I call Loren in the morning for a catch up. She’s been having a tough time at home, wishing she was with us on the road. We have a good old gossip and both feel refreshed and better for it. £15 phone call, but you can’t put a price on that kind of rejuvenation. I dash off to reception, acquire myself a token, and wash that negativity right outta my hair.

The next few days passed in a similar manner, no hills to moan about, plenty of rain to. (If that’s what you’re after in a holiday, as indeedy most Brits are!) Met a group of six French cyclists, and four Swiss at Riedlingen Tennis Klub/Kamp, bonded over food/wine sheltering from the storm, and discussed various luxuries cyclists take on tours. The French: a big sack of wine. The Swiss: an espresso maker. Oooh er, did that get us excited, that wet evening under the canopy…
The French were travelling quickly, and we didn’t see them again. We bumped into the Swiss group the following night at Ulm, where us girlies bonded in the communal shower at the Kanuklub.(-I think communal bathing is an asset we’ve lost in the developed world, it’s so nice for women; and probably men, but I haven’t experienced that; to get together, clothes off = guard down, and have a good ole chinwag. We behave differently away from them blokes; **Ja!Ja! Sisterhood!**)
So anyway; they planned to follow the Danube, two of them only for a couple more days and the other two, a couple, had more time and planned to go further into Eastern Europe and then loop back to Switzerland. We bumped into this remaining pair, Roman and Martina, pretty much every night for a week or so! Later in Passau, we showed them our shiny new espresso maker -inspired by themselves, and the boys got to work figuring out a way of suspending it over the flame of our trangia.
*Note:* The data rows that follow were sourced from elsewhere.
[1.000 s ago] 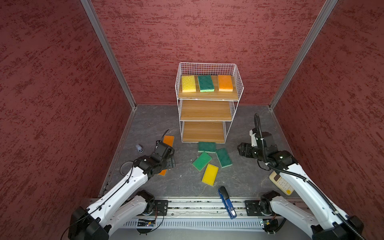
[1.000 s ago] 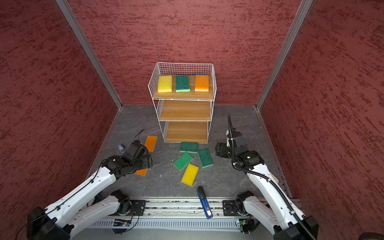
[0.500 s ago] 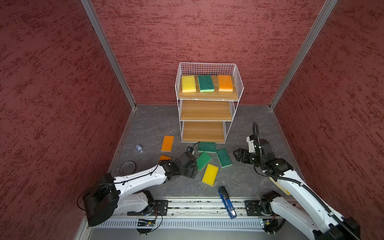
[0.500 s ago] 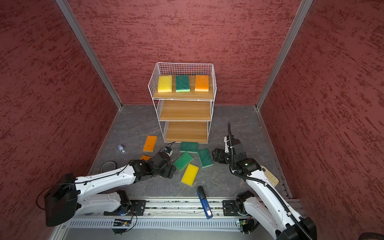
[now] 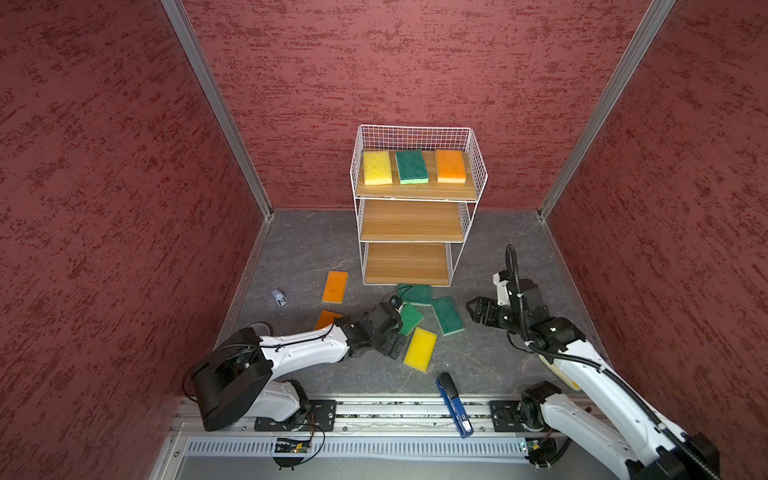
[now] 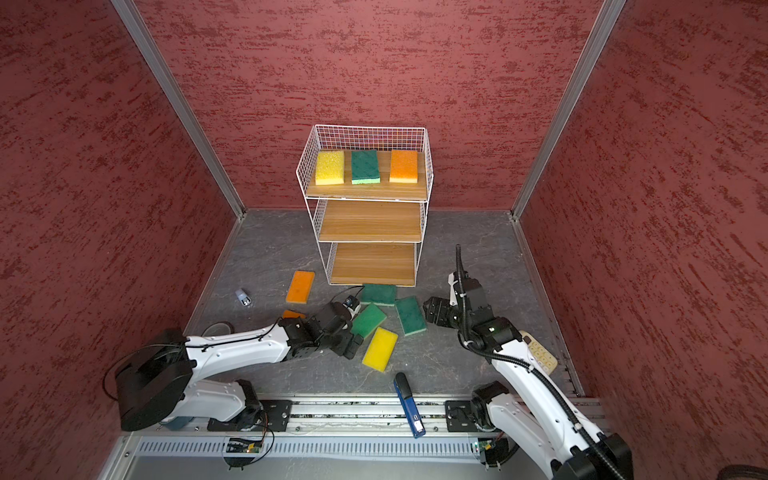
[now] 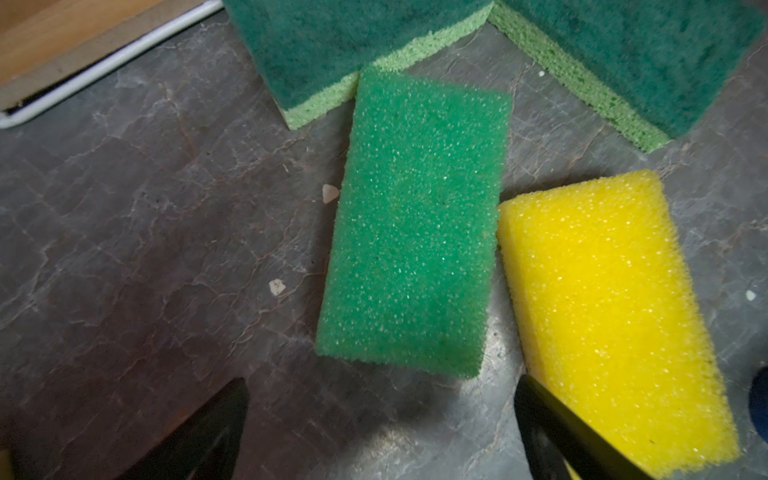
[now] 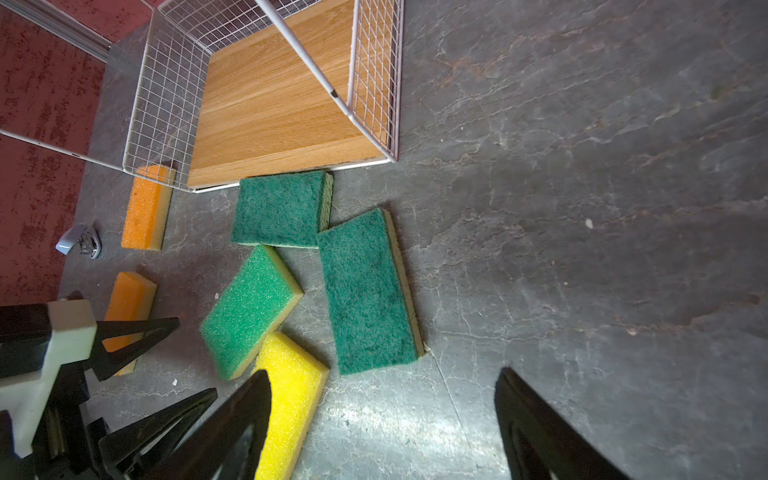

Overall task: Place and organize the cleaning sponges onto the shelf
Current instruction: 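Grasp the bright green sponge beside the yellow sponge with the left gripper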

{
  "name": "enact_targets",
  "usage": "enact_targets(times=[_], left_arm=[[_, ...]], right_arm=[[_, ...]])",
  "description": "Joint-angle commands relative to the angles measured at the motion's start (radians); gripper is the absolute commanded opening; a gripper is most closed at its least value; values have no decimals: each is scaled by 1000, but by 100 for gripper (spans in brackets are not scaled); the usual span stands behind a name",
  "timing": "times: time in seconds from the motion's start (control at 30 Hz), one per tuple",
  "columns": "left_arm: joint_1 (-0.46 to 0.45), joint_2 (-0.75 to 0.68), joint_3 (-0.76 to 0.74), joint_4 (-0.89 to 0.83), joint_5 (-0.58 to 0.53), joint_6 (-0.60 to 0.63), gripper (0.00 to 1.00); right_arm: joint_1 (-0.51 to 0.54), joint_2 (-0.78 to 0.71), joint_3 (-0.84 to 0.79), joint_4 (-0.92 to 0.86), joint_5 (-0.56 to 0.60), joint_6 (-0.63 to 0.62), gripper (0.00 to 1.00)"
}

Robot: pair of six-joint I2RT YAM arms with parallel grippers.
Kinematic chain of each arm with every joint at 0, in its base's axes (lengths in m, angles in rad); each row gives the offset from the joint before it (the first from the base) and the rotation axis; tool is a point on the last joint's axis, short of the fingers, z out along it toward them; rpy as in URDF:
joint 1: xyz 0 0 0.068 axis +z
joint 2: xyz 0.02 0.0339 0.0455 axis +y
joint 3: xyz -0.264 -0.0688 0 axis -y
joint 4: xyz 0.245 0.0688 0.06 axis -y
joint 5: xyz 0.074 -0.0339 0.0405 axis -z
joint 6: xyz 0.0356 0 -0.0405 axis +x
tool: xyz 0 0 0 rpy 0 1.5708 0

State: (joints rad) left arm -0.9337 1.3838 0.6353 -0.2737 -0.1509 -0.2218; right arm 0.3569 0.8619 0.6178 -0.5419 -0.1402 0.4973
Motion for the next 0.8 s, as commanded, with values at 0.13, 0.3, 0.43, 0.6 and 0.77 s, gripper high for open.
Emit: enact_targets(times=[0.13,0.3,0.43,0.6,0.77], left_arm=[[-5,71,46,8,23,96,100],[-5,121,69,21,26,151,100],[-3,163,87,28,29,173,100],[13,185,78,65,37,163,95],[58,193,74,52,94,131,81]], right_arm=[[-3,-17,-15,17,-2,18,85],[-3,-16,-24,25,-2,31,85],[-3,-15,-26,29,-2,35,85],[-3,-10,-25,29,-1,35,85],[-3,-1,-23,25,2,27,85]])
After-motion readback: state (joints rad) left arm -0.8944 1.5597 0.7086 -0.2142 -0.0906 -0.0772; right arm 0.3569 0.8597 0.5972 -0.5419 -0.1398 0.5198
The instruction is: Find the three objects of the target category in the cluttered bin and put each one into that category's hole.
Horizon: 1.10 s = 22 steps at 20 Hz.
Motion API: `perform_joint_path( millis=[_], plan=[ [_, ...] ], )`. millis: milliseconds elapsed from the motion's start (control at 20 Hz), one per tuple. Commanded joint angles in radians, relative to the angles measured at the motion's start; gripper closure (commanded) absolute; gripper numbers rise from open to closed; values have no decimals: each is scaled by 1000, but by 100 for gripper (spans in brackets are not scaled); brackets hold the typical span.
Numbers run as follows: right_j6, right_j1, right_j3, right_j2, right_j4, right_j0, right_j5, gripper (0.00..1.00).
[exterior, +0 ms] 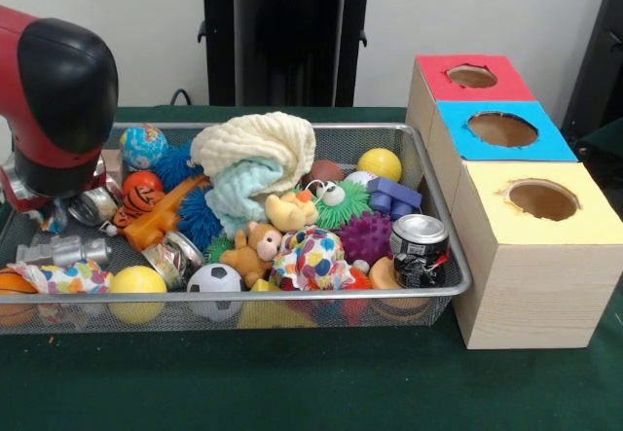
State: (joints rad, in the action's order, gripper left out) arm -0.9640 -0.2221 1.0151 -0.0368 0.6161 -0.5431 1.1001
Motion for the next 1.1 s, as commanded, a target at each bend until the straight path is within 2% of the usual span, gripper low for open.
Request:
perform_joint_path(
  millis=[50,150,250,400,550,850,1100],
  plan=[
    [-30,-42,78,-10,-64,9,171,100],
    [-8,-102,118,-27,-104,4,210,100],
    [-13,-149,156,-73,-180,-14,242,100],
    [-28,-219,234,-122,-286,-45,242,100],
    [-42,-247,274,-143,-350,-54,217,100],
    [-59,-244,292,-152,-410,-54,134,100],
    [-59,-220,285,-150,-421,-50,60,100]
  ],
)
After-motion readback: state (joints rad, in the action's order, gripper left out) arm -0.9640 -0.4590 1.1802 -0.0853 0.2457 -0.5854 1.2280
Meanwhile Martina and I discussed various things from our love of wine, to gender-roles, and those played by our respective men. Joel: happy to do “manly” things for me, such as carrying my bike (I promise I doth protest), and fixing bits on Arthur. ( I allow it as it polarizes him, and makes him feel more manly.) Roman: shows her how, but wants Martina to do things herself -otherwise how will she ever learn? Very practical, but I don’t mind playing helpless girl from time to time, for the greater good, like.